2. The method of claim 1, wherein preprocessing the collected text further comprises:

i. Segmenting the text into analyzable units, and

ii. Normalizing diacritics and orthographic variations specific to the Arabic language.

3. The method of claim 1 further comprising optimizing the website for search engine results based on an analysis of the collected text, including keyword density, meta tags, and ALT attributes.

4. The method of claim 1, further comprising monitoring the performance of the website by analyzing metrics such as page load speed, content load speed, and server errors.

5. The method of claim 1, further comprising testing the security of the website through automated vulnerability scanning and penetration testing based on an analysis of the collected text.

6. The method of claim 1, wherein the deep learning model is a Transformer model trained on a large dataset of Arabic text, capable of suggesting corrections for the detected errors.

7. The method of claim 1, wherein the statistical data generated is utilized to create visual representations such as graphs and charts for easier interpretation and analysis.

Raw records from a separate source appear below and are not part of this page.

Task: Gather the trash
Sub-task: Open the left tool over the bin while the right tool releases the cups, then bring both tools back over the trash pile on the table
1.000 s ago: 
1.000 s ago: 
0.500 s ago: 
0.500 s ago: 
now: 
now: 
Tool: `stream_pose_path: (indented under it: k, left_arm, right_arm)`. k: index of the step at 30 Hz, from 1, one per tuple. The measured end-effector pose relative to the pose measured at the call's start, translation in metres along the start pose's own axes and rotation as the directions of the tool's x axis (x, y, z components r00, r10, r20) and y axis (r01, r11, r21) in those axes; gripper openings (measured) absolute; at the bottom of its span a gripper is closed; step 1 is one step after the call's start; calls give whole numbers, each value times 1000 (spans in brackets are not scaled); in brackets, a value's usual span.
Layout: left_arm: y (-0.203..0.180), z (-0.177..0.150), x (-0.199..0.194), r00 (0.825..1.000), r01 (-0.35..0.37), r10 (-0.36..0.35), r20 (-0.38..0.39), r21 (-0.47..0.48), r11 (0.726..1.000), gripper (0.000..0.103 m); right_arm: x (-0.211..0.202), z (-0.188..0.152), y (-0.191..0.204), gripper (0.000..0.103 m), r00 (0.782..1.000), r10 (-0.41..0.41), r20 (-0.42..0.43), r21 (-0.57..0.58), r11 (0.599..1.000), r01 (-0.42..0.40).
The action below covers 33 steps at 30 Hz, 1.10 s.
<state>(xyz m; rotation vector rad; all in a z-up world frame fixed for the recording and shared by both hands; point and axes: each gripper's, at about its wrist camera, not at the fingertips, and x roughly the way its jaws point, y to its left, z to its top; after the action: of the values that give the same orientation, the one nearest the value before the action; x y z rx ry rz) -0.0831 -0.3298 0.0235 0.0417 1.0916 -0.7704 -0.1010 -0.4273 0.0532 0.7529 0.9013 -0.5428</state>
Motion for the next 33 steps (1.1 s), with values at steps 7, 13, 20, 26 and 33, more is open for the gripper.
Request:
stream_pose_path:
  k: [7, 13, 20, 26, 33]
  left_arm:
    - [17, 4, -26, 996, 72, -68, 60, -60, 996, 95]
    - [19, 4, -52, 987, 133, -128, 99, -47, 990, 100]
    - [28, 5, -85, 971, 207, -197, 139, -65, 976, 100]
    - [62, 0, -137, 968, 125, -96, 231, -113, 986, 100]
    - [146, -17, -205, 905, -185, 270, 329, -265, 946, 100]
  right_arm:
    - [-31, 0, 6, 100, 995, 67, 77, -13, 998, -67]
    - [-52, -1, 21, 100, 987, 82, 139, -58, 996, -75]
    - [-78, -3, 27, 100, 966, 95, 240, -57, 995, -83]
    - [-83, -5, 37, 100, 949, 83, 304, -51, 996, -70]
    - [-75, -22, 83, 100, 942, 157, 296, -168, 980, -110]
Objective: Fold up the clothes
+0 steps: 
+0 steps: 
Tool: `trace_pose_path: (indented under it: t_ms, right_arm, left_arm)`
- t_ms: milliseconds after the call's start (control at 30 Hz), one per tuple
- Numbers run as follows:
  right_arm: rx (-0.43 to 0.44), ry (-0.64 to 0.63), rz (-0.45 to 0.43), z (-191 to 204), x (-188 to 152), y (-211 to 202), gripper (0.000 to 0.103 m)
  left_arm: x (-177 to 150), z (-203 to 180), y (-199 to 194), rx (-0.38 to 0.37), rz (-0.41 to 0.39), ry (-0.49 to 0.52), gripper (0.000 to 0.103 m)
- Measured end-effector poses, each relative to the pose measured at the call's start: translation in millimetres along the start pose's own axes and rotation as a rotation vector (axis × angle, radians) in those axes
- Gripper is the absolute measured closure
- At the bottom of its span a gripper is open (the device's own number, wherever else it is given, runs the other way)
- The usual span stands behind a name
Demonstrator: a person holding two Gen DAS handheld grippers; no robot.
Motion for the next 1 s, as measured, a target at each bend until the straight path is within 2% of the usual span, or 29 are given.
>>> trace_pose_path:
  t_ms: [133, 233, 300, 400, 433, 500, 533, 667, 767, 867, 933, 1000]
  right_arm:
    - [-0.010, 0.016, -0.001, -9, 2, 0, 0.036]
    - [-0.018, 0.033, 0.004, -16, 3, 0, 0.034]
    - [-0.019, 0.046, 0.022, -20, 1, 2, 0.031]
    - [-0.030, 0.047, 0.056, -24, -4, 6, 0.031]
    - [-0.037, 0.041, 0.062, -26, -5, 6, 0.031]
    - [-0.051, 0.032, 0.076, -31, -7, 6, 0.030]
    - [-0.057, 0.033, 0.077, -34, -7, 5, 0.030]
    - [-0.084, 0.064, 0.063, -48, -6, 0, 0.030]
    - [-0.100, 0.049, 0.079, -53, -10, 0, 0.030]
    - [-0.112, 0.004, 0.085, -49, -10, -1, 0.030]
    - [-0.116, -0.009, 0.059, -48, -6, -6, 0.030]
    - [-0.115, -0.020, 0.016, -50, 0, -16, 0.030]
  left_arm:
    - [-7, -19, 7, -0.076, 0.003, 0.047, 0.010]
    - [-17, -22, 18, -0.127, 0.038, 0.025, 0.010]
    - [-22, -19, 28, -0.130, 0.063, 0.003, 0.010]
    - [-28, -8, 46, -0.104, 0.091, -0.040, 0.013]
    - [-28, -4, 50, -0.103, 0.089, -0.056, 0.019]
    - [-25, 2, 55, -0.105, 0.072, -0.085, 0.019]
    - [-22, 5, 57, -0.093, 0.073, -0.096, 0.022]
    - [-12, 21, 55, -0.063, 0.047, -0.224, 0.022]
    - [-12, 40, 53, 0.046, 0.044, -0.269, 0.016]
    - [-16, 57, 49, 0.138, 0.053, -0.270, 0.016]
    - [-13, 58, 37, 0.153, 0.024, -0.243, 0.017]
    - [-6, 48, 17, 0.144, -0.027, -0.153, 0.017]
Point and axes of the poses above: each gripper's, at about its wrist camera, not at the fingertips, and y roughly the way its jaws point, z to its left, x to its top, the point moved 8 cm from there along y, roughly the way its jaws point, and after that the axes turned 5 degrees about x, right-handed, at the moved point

8. A system for assessing and enhancing the quality of Arabic language content on a website, the system comprising:

i. A web crawler configured to scan and collect Arabic text from the website;

ii. A preprocessing module to normalize and clean the collected text;

iii. A deep learning model for detecting and classifying errors in the text, trained on a corpus of correct Arabic usage;

iv. A statistical analysis module to generate data on error frequency and types;

v. An assessment module to analyze data integrity and security risks based on the statistical data and

vi. A reporting module to output a report detailing the detected errors, their locations, and the statistical data.

9. The system of claim 8 further comprising a user interface for displaying the report, configuring system settings, and visualizing statistical data.

10. The system of claim 8, further comprising tools for search engine optimization, including keyword density analysis, meta tag evaluation, and link health monitoring.

11. The system of claim 8, further comprising a performance monitoring module to track metrics such as page load speed, content load speed, and server errors.

12. The system of claim 8, further comprising a security testing module for automated vulnerability scanning and penetration testing.

13. The system of claim 8, wherein the reporting module provides actionable recommendations for improving the quality, performance, and security of the website.

14. A non-transitory computer-readable medium storing instructions that, when executed by a processor, cause a computer to perform the method of claim 1.